Let's use the TalkingData set which is available here on Kaggle.
Fraud challenge data set
|__ data/
| |__ ip
| |__ app
| |__ device
| |__ os
| |__ click_time
| |__ attributed_time
| |__ is_attributed
Two columns including attributed_time and click_time droped from data set and the rest are used for training a ML algorithm.
Several functions were defined at the begining of the project which help in writing codes more efficient. An example is provided at the following.
def read_train_test_data_balanced(address_train):
#Read Training data, all class 1 and add same amount 0
iter_csv = pd.read_csv(address_train, iterator=True, chunksize=10000000, parse_dates=['click_time'])
df_train_1 = pd.concat([chunk[chunk['is_attributed'] > 0] for chunk in iter_csv])
iter_csv = pd.read_csv(address_train, iterator=True, chunksize=10000000, parse_dates=['click_time'], skiprows = range(1,120000000), nrows=2000000)
df_train_0 = pd.concat([chunk[chunk['is_attributed'] == 0] for chunk in iter_csv])
#seperate same number values as train data with class 1
df_train_0 = df_train_0.head(len(df_train_1))
#Merge 0 and 1 data
df_train = Merge_data(df_train_1, df_train_0)
return df_train
Using above function read all 1 values from the train data set and then add the same number of 0 and keep it.
df_train = read_train_test_data_balanced(address_train)
df_train.head(3)
Now we do have a balance data set with an equal number of 0 and 1.

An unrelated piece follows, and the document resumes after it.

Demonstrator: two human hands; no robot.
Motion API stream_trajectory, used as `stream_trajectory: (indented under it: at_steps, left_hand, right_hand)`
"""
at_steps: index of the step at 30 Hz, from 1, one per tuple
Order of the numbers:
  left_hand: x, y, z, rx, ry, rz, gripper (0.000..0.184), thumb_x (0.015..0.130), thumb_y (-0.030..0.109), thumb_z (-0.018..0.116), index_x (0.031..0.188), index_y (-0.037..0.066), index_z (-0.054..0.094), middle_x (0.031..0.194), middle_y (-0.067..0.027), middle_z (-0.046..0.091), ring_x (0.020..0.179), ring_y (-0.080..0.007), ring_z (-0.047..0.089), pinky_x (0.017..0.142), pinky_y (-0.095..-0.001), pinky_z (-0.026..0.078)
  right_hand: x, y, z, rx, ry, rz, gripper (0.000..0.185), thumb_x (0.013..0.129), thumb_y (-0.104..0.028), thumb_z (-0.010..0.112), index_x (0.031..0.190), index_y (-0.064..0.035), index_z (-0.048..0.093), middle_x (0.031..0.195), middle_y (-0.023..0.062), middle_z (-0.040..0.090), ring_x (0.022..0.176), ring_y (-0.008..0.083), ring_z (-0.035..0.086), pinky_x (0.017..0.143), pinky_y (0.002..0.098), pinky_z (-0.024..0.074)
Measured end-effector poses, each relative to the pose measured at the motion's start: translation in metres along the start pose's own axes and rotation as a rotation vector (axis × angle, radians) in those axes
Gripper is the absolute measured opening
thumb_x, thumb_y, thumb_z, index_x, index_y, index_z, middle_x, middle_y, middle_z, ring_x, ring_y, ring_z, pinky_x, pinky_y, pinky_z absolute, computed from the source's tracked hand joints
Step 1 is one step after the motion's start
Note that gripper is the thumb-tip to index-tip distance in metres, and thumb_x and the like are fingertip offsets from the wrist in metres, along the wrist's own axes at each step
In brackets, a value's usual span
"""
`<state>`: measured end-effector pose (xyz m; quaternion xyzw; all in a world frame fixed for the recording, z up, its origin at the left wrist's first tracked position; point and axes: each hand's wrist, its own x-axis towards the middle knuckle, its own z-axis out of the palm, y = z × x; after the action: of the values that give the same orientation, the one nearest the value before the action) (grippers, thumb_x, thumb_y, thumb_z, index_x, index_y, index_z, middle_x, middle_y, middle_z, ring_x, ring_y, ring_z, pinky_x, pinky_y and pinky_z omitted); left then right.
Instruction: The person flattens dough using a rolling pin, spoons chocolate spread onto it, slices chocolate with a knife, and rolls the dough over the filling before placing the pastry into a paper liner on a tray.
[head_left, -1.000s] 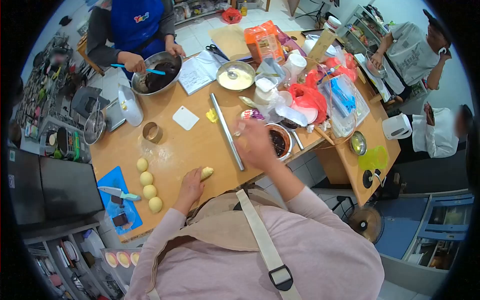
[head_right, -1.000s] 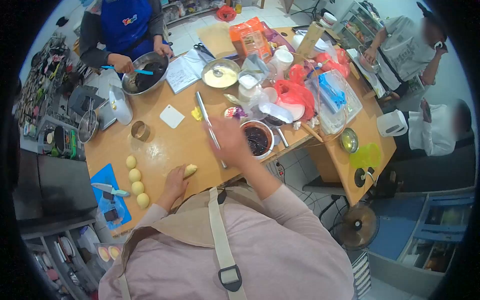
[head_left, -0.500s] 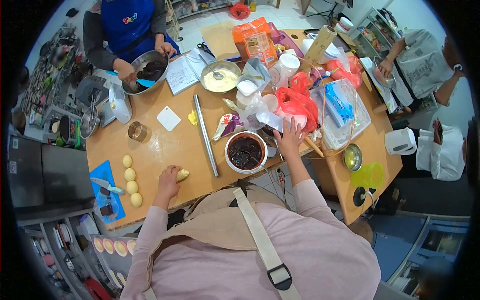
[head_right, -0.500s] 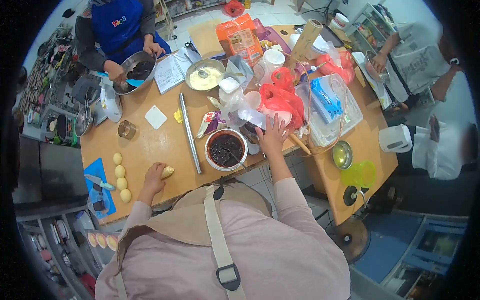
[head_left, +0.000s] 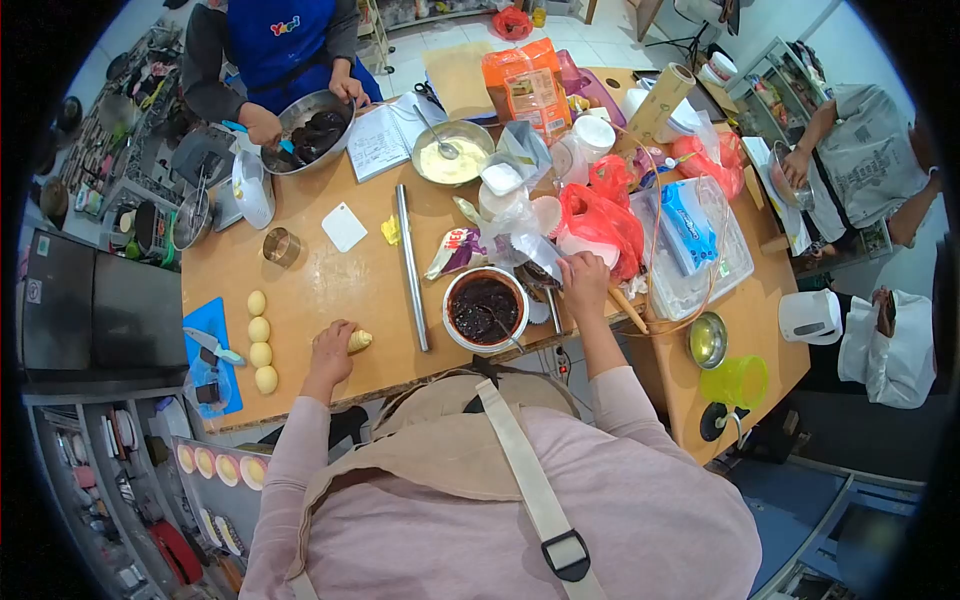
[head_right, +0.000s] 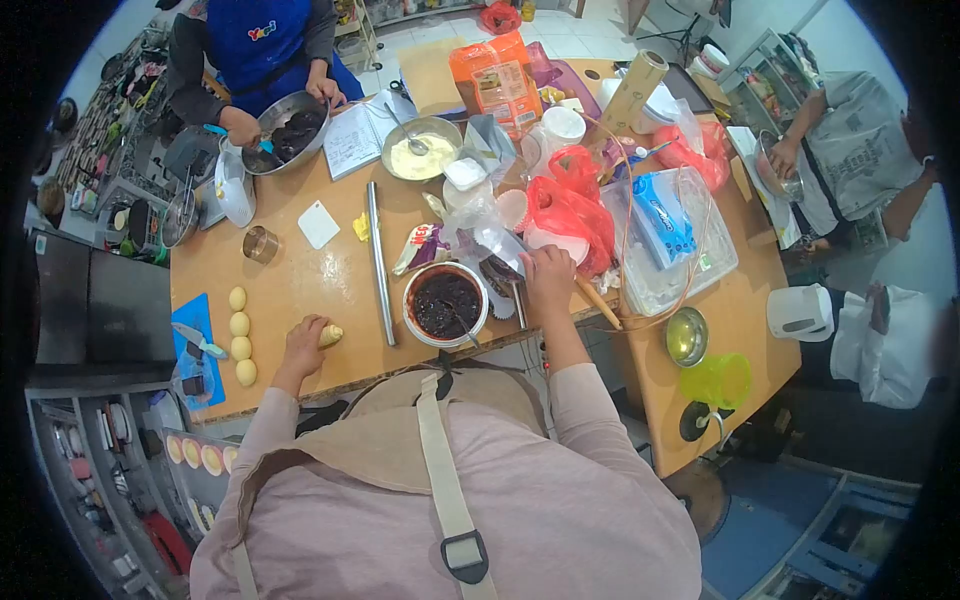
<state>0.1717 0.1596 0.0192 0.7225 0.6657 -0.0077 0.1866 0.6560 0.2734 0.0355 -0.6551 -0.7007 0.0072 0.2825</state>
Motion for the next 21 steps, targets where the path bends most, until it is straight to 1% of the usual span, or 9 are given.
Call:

The DE algorithm along with a objective function are called to tune the XGBoost algorithm hyperparameters. The Objective fucntion uses XGBoost algorithm along with set of hyperparamters and returns the (1-accuracy) as a fitness value. The goal of DE algorithm is to find the hyperparamters that returns the lowest (1-accuracy) value. The hyperparameters ranges are selected at the following. Note that the fitness function does not take the effect of time into account. The user also can define different fitness function as he/she wishes. The best hyper XGBoost Algorithm hyper-parameters found as the follow:
eta 0.355402
max_leaves 520.000000
max_depth 20.000000
subsample 1.000000
colsample_bytree 0.978686
colsample_bylevel 1.000000
min_child_weight 1.000000
alpha 4.000000
scale_pos_weight 1.000000
nthread 8.000000
random_state 5.000000
Name: 39, dtype: float64
Following plot shows the searching progress of agents in the space of solutions.

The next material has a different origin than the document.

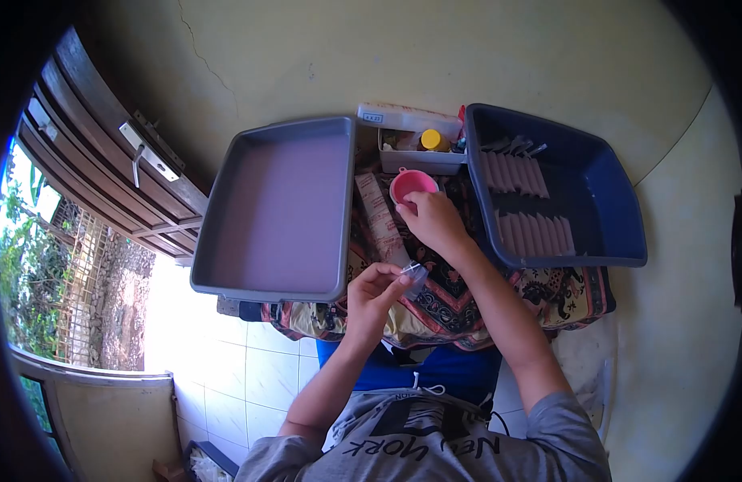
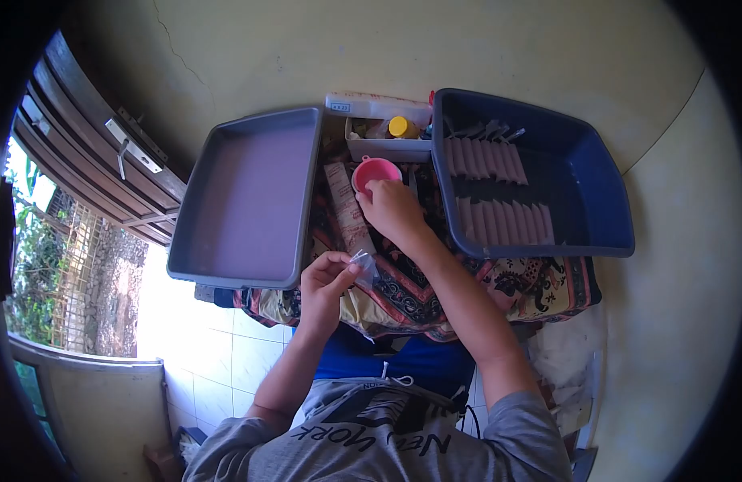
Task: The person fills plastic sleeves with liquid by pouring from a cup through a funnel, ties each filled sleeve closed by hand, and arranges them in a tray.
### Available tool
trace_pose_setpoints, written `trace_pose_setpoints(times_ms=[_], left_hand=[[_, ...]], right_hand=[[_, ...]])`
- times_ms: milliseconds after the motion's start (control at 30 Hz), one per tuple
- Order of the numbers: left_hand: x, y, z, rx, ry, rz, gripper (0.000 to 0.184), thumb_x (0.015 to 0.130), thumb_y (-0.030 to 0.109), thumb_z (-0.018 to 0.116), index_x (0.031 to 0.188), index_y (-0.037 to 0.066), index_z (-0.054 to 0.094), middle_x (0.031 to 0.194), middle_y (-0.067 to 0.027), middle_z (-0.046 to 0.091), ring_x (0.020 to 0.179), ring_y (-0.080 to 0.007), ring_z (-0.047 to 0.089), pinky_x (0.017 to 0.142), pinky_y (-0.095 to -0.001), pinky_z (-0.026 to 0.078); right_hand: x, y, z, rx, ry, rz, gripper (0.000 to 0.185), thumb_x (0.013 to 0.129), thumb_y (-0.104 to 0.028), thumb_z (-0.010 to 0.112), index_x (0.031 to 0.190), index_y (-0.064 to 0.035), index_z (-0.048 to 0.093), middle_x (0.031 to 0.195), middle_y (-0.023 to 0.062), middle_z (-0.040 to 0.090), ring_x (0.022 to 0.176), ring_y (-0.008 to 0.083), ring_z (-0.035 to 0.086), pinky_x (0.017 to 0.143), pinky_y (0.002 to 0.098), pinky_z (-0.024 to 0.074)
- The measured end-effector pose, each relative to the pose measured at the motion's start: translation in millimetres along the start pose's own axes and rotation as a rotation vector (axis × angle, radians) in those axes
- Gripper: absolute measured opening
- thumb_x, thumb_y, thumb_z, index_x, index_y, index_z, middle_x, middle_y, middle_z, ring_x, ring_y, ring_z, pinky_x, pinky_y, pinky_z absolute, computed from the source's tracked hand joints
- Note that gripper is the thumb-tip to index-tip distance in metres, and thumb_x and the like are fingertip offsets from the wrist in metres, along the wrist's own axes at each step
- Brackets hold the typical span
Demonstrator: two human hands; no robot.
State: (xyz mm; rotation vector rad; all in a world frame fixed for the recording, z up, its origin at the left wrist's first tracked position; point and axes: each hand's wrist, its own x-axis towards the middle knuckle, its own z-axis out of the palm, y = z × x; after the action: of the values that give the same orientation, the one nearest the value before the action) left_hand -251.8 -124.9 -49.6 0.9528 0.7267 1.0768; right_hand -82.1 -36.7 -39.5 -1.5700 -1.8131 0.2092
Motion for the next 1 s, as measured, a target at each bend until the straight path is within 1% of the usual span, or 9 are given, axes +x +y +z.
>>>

Now that the hyperparameters were found, they are fed into the XGBoost algorithm and the XGBoost is applied for training and testing procedures respectively.

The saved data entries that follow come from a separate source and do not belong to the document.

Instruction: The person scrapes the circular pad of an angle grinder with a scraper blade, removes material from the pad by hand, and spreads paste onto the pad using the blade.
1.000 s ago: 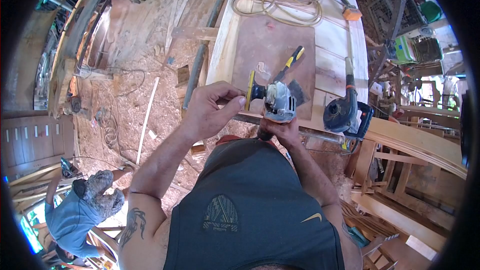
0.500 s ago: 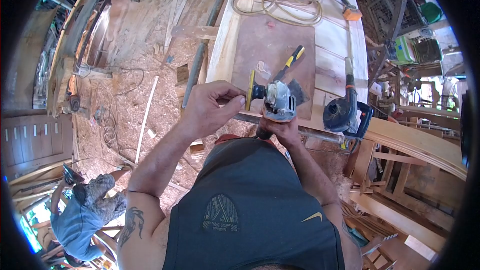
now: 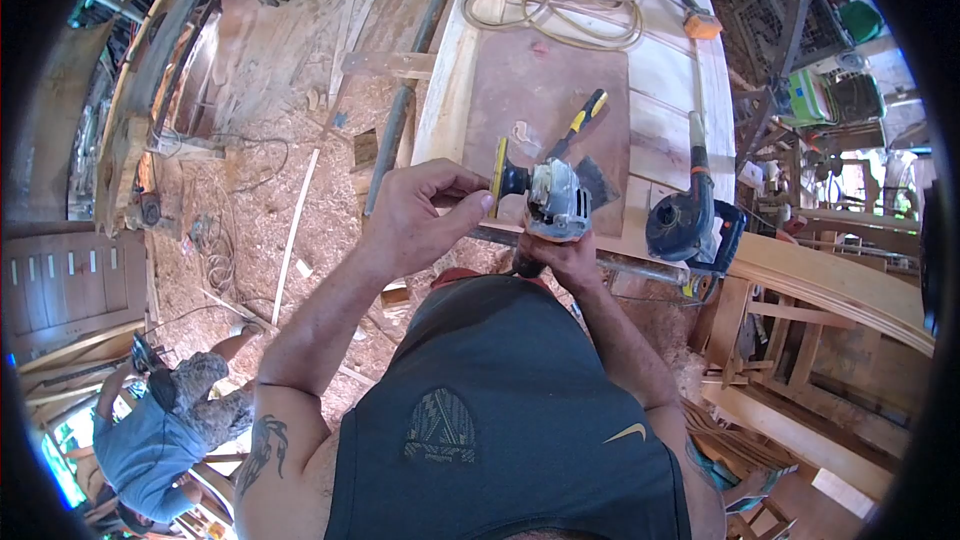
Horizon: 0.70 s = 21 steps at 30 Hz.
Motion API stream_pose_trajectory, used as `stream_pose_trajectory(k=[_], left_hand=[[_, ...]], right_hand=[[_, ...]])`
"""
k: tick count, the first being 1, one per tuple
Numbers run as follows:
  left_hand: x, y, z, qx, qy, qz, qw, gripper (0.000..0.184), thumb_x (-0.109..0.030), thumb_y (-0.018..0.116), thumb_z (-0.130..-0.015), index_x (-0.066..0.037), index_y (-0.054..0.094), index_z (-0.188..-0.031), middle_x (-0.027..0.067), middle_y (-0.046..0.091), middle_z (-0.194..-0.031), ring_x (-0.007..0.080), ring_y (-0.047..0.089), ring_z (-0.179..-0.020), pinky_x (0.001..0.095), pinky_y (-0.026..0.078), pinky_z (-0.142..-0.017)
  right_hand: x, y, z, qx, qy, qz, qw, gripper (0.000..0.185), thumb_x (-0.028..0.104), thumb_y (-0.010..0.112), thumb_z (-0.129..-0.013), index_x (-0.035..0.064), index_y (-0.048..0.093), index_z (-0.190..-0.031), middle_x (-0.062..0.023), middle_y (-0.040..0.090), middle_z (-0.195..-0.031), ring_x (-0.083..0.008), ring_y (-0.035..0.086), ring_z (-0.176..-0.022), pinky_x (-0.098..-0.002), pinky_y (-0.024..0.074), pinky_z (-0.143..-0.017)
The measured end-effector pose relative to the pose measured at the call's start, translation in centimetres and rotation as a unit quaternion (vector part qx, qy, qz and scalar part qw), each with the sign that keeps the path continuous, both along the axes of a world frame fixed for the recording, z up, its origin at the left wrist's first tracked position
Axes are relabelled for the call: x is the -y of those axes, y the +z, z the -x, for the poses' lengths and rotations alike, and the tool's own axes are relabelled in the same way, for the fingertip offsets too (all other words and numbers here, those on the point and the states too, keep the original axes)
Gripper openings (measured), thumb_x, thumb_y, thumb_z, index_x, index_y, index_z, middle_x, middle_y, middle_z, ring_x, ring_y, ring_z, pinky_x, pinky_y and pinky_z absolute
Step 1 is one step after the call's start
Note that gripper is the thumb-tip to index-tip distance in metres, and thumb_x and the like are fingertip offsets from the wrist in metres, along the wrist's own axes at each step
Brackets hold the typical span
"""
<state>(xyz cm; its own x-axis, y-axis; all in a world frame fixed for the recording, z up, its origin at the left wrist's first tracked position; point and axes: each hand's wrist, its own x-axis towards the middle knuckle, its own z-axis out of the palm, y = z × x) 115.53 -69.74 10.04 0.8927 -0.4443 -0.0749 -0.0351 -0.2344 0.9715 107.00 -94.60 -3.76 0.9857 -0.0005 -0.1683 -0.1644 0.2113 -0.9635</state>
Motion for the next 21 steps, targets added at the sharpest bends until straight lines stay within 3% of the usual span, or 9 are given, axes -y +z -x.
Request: stream_pose_trajectory(k=[3,21], left_hand=[[0.2,0.2,0.3,0.007,0.005,0.002,1.0,0.016,-0.009,0.076,-0.101,0.005,0.074,-0.109,0.009,0.076,-0.098,0.0111,0.073,-0.094,0.028,0.062,-0.089],[1.5,-1.0,1.7,0.105,0.062,0.01,0.992,0.007,-0.004,0.071,-0.1,0.003,0.072,-0.1,0.0075,0.072,-0.094,0.0111,0.071,-0.088,0.0295,0.058,-0.081]], right_hand=[[0.1,0.9,-0.3,-0.006,0.015,0.053,0.998,0.044,-0.005,0.085,-0.085,-0.0008,0.068,-0.126,-0.0096,0.076,-0.112,-0.0187,0.073,-0.101,-0.0373,0.0617,-0.09],[0.4,0.2,0.0,-0.024,0.014,-0.027,0.999,0.052,-0.004,0.09,-0.081,0.0001,0.067,-0.128,-0.0096,0.076,-0.115,-0.0185,0.073,-0.106,-0.038,0.062,-0.094]])
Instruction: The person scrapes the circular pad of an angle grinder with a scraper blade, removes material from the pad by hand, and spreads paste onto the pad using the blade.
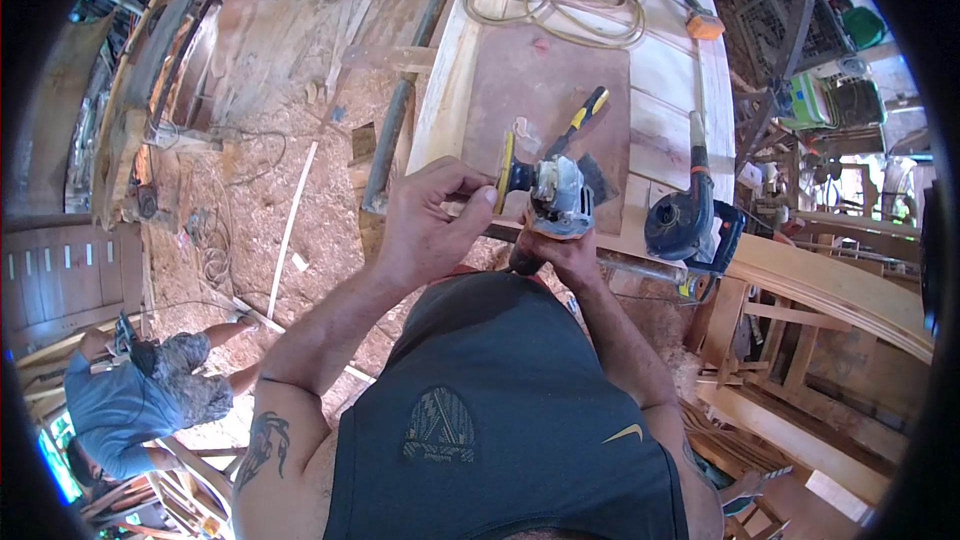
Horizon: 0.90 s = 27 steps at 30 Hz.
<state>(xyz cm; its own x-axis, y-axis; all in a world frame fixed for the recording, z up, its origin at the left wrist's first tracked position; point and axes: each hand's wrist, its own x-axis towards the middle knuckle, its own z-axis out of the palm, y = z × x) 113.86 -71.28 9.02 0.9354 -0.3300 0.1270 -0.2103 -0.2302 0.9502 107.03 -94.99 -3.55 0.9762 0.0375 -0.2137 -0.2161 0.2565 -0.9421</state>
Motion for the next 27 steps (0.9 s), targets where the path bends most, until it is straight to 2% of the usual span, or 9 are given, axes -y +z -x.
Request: stream_pose_trajectory(k=[3,6,12,16,20,22,24,25,27], left_hand=[[0.2,-0.1,0.1,0.006,0.005,-0.001,1.0,0.007,-0.004,0.07,-0.1,0.003,0.071,-0.099,0.0073,0.071,-0.092,0.0109,0.069,-0.086,0.0292,0.057,-0.08],[0.5,-0.1,0.3,0.012,0.016,0.004,1.0,0.007,-0.004,0.07,-0.1,0.003,0.071,-0.097,0.007,0.071,-0.091,0.0106,0.069,-0.085,0.029,0.056,-0.079],[1.2,-0.2,0.7,0.022,0.032,0.02,0.999,0.006,-0.002,0.069,-0.099,0.002,0.071,-0.096,0.0061,0.07,-0.089,0.0106,0.068,-0.084,0.029,0.056,-0.079],[1.2,-0.1,0.8,0.026,0.034,0.011,0.999,0.005,-0.001,0.069,-0.099,0.002,0.071,-0.095,0.0063,0.07,-0.089,0.0106,0.068,-0.084,0.0285,0.056,-0.08],[1.2,-0.6,0.6,0.014,0.032,0.011,0.999,0.007,-0.005,0.07,-0.098,0.002,0.071,-0.099,0.008,0.07,-0.095,0.0138,0.069,-0.092,0.0313,0.056,-0.086],[0.7,-0.7,0.1,0.008,0.007,-0.023,1.0,0.017,-0.011,0.074,-0.098,0.001,0.071,-0.109,0.0102,0.071,-0.105,0.0174,0.07,-0.103,0.0346,0.056,-0.095],[0.5,-2.2,-1.2,0.057,0.001,-0.026,0.998,0.042,-0.02,0.078,-0.096,-0.001,0.064,-0.13,0.0132,0.067,-0.123,0.0229,0.066,-0.117,0.0403,0.052,-0.105],[0.5,-3.1,-1.8,0.082,-0.004,-0.029,0.996,0.055,-0.024,0.08,-0.095,-0.002,0.06,-0.14,0.0147,0.065,-0.131,0.0257,0.064,-0.123,0.0431,0.05,-0.11],[0.9,-4.3,-2.7,-0.008,-0.019,-0.01,1.0,0.079,-0.031,0.083,-0.092,-0.004,0.044,-0.156,0.0175,0.058,-0.143,0.03,0.06,-0.13,0.0477,0.046,-0.115]], right_hand=[[0.0,0.0,0.0,-0.018,-0.002,-0.028,0.999,0.053,-0.004,0.09,-0.081,0.0002,0.066,-0.128,-0.0095,0.076,-0.115,-0.0192,0.073,-0.106,-0.0377,0.062,-0.093],[-0.1,-0.2,0.1,0.002,-0.013,-0.014,1.0,0.048,-0.002,0.089,-0.081,0.0021,0.069,-0.124,-0.0084,0.076,-0.112,-0.0193,0.074,-0.096,-0.0371,0.0627,-0.084],[0.0,-0.1,0.0,0.0,-0.019,0.009,1.0,0.051,0.002,0.092,-0.078,0.0031,0.069,-0.124,-0.0076,0.076,-0.111,-0.0189,0.073,-0.098,-0.0376,0.0621,-0.087],[-0.2,0.0,0.1,-0.01,-0.025,-0.024,0.999,0.053,0.002,0.092,-0.077,0.0032,0.069,-0.124,-0.0078,0.076,-0.11,-0.0195,0.073,-0.099,-0.0382,0.0619,-0.089],[-0.3,0.0,0.0,-0.023,-0.025,-0.043,0.999,0.053,0.002,0.092,-0.077,0.0032,0.069,-0.125,-0.0082,0.076,-0.111,-0.0206,0.074,-0.1,-0.0388,0.0621,-0.089],[-0.5,-0.5,-0.3,-0.023,-0.022,-0.049,0.998,0.051,0.0,0.089,-0.08,0.003,0.068,-0.126,-0.0087,0.075,-0.111,-0.021,0.074,-0.097,-0.0385,0.0628,-0.086],[-0.6,-1.2,-1.2,-0.013,-0.012,-0.043,0.999,0.049,-0.005,0.084,-0.084,0.0026,0.066,-0.129,-0.0097,0.075,-0.112,-0.0214,0.075,-0.092,-0.0376,0.0641,-0.081],[-1.0,-1.2,-1.6,-0.02,-0.014,-0.102,0.995,0.043,0.0,0.085,-0.085,0.0034,0.069,-0.125,-0.0072,0.074,-0.11,-0.0193,0.073,-0.09,-0.0358,0.0614,-0.079],[-1.4,-1.7,-2.7,-0.062,-0.011,-0.119,0.991,0.042,0.003,0.085,-0.085,0.004,0.07,-0.124,-0.0059,0.074,-0.109,-0.0184,0.072,-0.092,-0.0365,0.0608,-0.08]])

[0] train-auc:0.969407 valid-auc:0.968665
Multiple eval metrics have been passed: 'valid-auc' will be used for early stopping.
Will train until valid-auc hasn't improved in 25 rounds.
[5] train-auc:0.975196 valid-auc:0.97457
[10] train-auc:0.976906 valid-auc:0.975752
[15] train-auc:0.977917 valid-auc:0.97621
[20] train-auc:0.978799 valid-auc:0.976472
[25] train-auc:0.979276 valid-auc:0.976656
[30] train-auc:0.979782 valid-auc:0.976689
[35] train-auc:0.980202 valid-auc:0.97673
[40] train-auc:0.980494 valid-auc:0.976759
[45] train-auc:0.98077 valid-auc:0.976747
[50] train-auc:0.981003 valid-auc:0.976796
[55] train-auc:0.981273 valid-auc:0.97675
[60] train-auc:0.98154 valid-auc:0.976738
[65] train-auc:0.981777 valid-auc:0.97674
[70] train-auc:0.981938 valid-auc:0.976712
Stopping. Best iteration:
[49] train-auc:0.980968 valid-auc:0.976798
The model accuracy on test data was found 89%.
- The click_time can potentially helps the ML algorithm to seperate between fraud clicks from those that are not. The same procedure can be done, taking the click_time into account.
- The time can be used as a separate parameter so the best hyper-parameters would result in faster solutions are selected. Without time there is a chance for the DE algorithm to increase the number of max_leaves and max_depth to the upper boundaries which results in a very time-consuming training procedure.